* [TASK OBJECTIVE] Would you transcribe the whole listing exactly, minus its pictures?

(DATASET EXTRACT)

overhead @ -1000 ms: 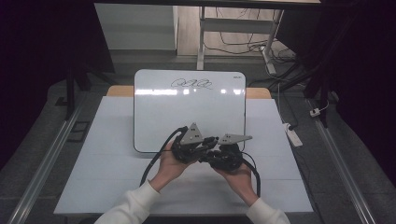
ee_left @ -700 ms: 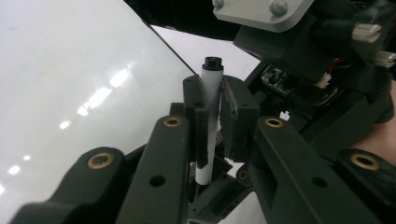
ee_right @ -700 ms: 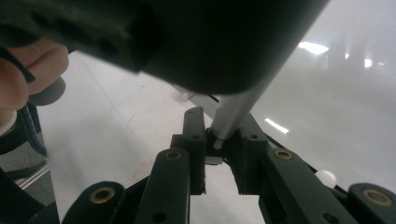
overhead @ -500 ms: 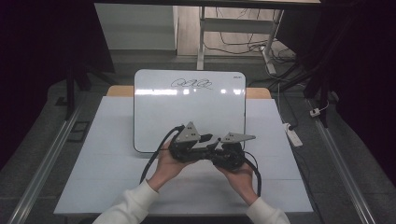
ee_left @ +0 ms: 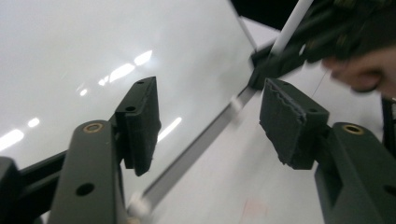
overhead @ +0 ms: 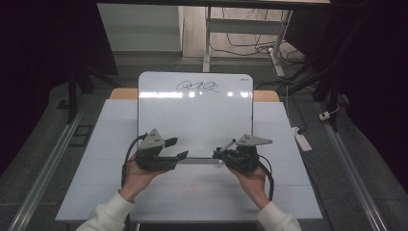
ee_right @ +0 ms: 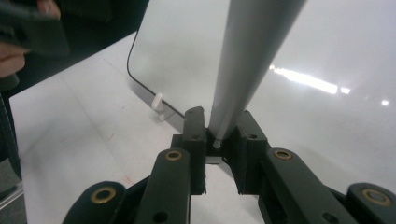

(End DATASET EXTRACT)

* [RESULT]
overhead @ -1000 ms: 
ee_left @ -700 ms: 
ee_right @ -700 ms: 
overhead @ -500 ms: 
ee_left @ +0 ms: 
overhead @ +0 ms: 
ee_right @ +0 ms: 

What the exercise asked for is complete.